▶ YOUR GOAL: In the data, extract each line that holds the string "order".

▶ RECORDS FOR THE EXERCISE:
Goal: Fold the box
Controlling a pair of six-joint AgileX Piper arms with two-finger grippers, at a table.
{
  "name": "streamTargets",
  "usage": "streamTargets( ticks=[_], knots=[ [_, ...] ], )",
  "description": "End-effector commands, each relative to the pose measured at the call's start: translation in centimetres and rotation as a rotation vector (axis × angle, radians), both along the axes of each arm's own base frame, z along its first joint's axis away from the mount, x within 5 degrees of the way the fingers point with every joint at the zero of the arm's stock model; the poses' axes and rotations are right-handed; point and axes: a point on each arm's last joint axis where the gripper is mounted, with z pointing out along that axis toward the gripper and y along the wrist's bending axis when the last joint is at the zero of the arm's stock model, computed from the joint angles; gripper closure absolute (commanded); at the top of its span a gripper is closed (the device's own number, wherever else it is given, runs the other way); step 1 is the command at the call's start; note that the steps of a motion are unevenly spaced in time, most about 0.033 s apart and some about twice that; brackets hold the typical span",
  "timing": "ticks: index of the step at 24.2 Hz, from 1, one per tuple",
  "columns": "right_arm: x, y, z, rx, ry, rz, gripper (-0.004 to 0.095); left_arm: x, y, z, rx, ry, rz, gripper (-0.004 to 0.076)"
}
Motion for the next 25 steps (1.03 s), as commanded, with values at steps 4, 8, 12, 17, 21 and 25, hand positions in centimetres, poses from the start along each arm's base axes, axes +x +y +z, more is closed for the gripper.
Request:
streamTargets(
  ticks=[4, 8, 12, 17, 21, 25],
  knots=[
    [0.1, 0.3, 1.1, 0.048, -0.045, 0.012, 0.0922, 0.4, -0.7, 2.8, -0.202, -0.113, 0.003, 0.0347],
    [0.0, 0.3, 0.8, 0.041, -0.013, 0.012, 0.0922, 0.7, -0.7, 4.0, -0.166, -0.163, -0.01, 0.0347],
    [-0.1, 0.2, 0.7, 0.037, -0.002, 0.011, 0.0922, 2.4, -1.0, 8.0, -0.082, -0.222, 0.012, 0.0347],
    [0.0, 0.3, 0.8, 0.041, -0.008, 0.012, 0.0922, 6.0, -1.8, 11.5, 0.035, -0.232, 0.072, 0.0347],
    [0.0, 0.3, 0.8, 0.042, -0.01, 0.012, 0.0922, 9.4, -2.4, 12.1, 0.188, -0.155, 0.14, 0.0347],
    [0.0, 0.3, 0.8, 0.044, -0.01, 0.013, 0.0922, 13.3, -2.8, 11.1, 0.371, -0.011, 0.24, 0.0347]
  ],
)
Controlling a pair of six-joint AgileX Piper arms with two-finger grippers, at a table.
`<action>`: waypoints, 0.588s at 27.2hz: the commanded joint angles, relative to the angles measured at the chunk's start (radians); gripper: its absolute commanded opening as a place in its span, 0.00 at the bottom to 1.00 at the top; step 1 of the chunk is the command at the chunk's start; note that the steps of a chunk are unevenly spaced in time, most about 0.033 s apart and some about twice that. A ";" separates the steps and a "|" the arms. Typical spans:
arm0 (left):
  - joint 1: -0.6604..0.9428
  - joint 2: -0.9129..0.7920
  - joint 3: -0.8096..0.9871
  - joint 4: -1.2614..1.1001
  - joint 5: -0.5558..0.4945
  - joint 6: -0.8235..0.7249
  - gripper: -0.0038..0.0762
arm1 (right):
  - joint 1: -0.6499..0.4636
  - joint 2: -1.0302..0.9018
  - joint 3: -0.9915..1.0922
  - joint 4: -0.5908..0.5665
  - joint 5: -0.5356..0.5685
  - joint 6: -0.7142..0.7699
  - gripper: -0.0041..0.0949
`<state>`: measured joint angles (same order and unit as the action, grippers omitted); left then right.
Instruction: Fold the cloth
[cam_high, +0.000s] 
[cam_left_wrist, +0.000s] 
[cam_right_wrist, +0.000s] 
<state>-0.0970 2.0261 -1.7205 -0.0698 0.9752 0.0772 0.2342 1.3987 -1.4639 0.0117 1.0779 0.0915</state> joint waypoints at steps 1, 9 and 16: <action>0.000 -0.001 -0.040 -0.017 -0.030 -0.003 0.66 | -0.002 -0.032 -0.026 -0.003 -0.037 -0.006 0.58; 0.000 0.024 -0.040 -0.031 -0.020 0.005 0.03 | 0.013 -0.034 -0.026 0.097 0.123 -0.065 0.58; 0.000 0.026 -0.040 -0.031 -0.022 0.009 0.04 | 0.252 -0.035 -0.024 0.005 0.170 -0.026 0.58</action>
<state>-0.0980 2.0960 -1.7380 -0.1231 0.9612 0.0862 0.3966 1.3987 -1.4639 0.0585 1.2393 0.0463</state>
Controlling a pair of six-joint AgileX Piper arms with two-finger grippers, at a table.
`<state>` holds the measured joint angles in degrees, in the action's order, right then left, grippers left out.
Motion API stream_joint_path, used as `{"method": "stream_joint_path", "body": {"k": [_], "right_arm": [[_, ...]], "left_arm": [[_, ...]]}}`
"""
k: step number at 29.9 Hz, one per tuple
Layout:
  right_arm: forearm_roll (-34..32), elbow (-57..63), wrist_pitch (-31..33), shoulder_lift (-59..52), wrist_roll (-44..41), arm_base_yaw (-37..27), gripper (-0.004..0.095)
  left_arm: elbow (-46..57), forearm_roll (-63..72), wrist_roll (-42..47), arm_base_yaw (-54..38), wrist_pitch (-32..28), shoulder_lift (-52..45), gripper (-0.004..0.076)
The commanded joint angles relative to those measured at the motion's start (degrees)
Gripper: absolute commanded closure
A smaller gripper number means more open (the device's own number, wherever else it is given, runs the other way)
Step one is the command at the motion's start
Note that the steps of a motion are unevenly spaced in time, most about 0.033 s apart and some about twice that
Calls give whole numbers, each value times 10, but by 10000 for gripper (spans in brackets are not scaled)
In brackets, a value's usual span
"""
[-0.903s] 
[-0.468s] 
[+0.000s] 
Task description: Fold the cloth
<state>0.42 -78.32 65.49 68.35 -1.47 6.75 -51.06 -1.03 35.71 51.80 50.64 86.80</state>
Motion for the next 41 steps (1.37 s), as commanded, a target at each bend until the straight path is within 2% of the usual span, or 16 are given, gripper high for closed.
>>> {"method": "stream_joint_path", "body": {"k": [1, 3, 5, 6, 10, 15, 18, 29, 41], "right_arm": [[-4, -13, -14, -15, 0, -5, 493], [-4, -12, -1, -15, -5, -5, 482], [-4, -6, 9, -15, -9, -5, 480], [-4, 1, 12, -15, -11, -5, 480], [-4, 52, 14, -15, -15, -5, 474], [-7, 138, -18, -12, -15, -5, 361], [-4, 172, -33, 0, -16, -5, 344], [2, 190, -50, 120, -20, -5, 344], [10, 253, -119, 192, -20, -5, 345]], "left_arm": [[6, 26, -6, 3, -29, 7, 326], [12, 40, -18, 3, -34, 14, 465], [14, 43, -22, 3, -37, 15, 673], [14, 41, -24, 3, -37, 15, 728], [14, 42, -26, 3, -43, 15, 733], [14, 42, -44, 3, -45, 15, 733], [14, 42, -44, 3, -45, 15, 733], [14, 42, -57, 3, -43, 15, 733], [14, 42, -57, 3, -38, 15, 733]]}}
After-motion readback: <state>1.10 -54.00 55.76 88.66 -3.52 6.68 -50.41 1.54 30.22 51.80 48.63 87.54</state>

▶ RESULT BELOW:
`<state>`: measured joint angles (same order and unit as the action, grippers omitted); left then right.
`<state>` holds the measured joint angles in degrees, in the action's order, right then left, grippers left out.

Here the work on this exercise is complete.